There’s only one true mash up on all of “LOVE”—the combination of “Within You Without You” and “Tomorrow Never Knows,” two songs not all that dissimilar in the first place. The rest of the album simply blends one song into another, if that.
Supposedly there are morsels of more than 180 Beatles tracks appearing in “LOVE’s” 78 minutes, but you’d have to be a Beatles freak to catch most of them. I own almost all of the original albums, and the majority of the songs on "LOVE" sound the same as they always have to these ears.
There are a few exceptions: When “Being for the Benefit of Mr. Kite” explodes into “I Want You,” it’s a sonic extravaganza that tantalizingly hints at what "LOVE" could and should have been. The Martins also effectively segue from “Drive My Car” to “The Word” to “What You’re Doing,” and Martin Sr.’s orchestral addition to “While My Guitar Gently Weeps” is a nice touch.
The overall impression, though, is underwhelming.

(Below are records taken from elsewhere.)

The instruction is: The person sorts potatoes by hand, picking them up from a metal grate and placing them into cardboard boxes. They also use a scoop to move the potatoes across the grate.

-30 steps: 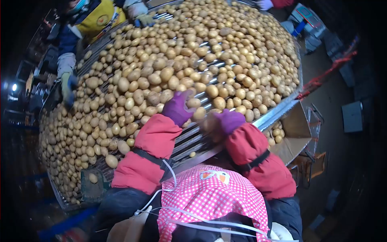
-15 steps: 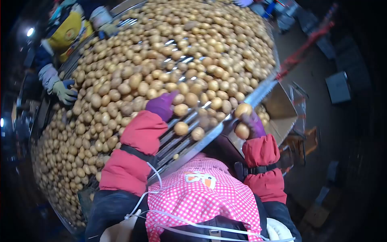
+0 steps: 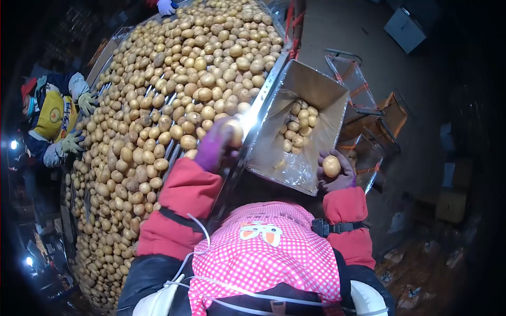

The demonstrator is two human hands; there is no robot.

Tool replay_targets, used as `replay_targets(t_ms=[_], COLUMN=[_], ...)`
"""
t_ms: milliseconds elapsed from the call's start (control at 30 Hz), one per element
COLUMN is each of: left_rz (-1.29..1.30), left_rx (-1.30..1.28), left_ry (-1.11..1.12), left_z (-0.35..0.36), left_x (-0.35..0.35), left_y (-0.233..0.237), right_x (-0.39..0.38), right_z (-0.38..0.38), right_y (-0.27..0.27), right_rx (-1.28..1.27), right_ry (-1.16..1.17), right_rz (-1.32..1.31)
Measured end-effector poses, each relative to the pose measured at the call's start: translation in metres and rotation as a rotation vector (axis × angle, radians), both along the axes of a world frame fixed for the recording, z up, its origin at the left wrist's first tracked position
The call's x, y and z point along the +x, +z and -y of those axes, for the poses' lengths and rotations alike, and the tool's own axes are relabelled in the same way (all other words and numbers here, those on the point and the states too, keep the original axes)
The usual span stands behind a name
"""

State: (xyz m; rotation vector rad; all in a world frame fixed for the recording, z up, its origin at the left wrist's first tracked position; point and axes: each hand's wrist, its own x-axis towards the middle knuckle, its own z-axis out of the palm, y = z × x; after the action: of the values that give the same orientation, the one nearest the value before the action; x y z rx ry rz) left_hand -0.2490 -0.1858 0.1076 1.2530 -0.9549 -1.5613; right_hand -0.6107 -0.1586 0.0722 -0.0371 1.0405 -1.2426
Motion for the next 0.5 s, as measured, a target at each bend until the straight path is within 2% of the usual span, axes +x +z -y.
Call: replay_targets(t_ms=[67,133,167,267,300,333,400,433,500], left_rz=[0.127,0.190,0.207,0.245,0.264,0.303,0.092,0.118,0.180], left_rx=[0.007,-0.200,-0.219,-0.159,-0.146,-0.187,0.084,0.028,-0.146], left_ry=[-0.159,-0.177,-0.190,-0.210,-0.199,-0.156,0.091,0.166,0.326], left_z=[0.010,0.022,0.028,0.039,0.038,0.034,0.009,-0.002,-0.034], left_x=[-0.047,-0.078,-0.081,-0.077,-0.072,-0.060,-0.068,-0.051,-0.006], left_y=[0.009,-0.031,-0.050,-0.092,-0.102,-0.109,-0.006,-0.005,-0.001], right_x=[-0.039,-0.080,-0.086,-0.120,-0.146,-0.179,-0.195,-0.192,-0.153], right_z=[-0.003,-0.010,-0.019,-0.026,-0.031,-0.035,-0.031,-0.025,0.001], right_y=[-0.015,-0.037,-0.034,-0.044,-0.077,-0.134,-0.162,-0.150,-0.114], right_rx=[-0.006,0.015,-0.068,0.049,-0.035,-0.123,-0.136,-0.046,0.048], right_ry=[-0.006,-0.012,-0.080,-0.417,-0.420,-0.411,-0.473,-0.538,-0.450], right_rz=[0.102,0.242,0.230,0.250,-0.013,-0.274,-0.378,-0.220,-0.143])
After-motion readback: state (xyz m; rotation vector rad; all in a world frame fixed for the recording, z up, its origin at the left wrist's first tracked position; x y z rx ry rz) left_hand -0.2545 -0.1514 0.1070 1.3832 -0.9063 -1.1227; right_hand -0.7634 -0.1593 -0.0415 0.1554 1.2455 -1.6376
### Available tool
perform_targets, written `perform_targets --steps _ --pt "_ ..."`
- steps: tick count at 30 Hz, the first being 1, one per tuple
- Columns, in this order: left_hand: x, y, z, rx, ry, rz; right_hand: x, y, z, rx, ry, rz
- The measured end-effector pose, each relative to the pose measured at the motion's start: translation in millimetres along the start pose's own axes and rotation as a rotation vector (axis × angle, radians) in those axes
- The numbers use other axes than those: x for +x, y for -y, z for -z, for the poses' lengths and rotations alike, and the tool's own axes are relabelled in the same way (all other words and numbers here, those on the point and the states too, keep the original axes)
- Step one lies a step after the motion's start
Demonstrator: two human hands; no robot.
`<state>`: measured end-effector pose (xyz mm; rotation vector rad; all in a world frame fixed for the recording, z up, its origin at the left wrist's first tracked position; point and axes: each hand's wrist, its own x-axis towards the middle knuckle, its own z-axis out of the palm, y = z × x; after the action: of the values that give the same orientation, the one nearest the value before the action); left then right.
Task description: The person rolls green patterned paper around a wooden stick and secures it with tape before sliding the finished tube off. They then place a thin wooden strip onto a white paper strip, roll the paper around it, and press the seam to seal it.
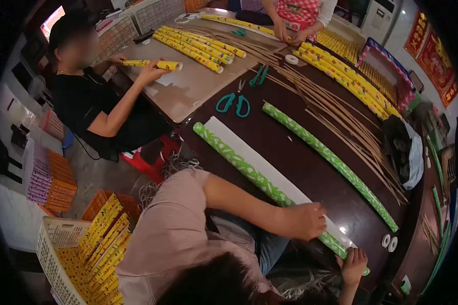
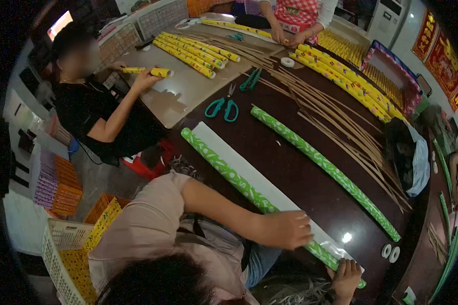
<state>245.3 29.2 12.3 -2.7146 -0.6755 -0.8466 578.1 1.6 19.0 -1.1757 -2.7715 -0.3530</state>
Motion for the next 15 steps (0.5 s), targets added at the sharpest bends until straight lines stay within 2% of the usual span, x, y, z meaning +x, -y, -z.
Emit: perform_targets --steps 2,4,6,7,10,15 --pt "-50.4 33.1 25.6 0.089 0.145 0.044 -8.3 -17.0 -0.3 -0.068 0.021 0.039" --pt "-97.3 58.7 36.6 0.13 0.195 0.115 -23.5 -33.5 -7.9 -0.128 0.051 0.086" --pt "-134.9 84.5 54.4 0.175 0.158 0.204 -33.7 -45.6 -17.0 -0.054 0.162 -0.124" --pt "-149.5 95.5 67.1 0.175 0.208 0.256 -22.0 -48.6 -16.9 -0.052 0.163 -0.106" --pt "-175.7 107.6 85.9 0.16 0.181 0.3 14.1 -45.6 -8.9 -0.079 0.11 0.003" --pt "-180.9 109.6 80.8 0.122 0.117 0.299 63.6 -23.1 10.4 -0.104 0.037 0.131"
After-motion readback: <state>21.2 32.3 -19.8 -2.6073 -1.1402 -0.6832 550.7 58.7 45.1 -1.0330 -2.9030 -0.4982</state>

It’s laughable that some reviewers even entertained the notion that “LOVE” could be considered an original Beatles album. This is not a reimagining, not a dramatic new vision of the band’s career. And it’s certainly nowhere near as exciting as Danger Mouse’s underground sensation “The Grey Album” from 2004, which magnificently and truly mashed The Beatles’ “White Album” with Jay-Z’s “Black Album.”
If nothing else, “LOVE” proves how amazing and ahead of their time the originals were, because those still sound more revolutionary than any of the bells and whistles added by the Martins. In theory this album sounded great; too bad the producers were afraid to do it right.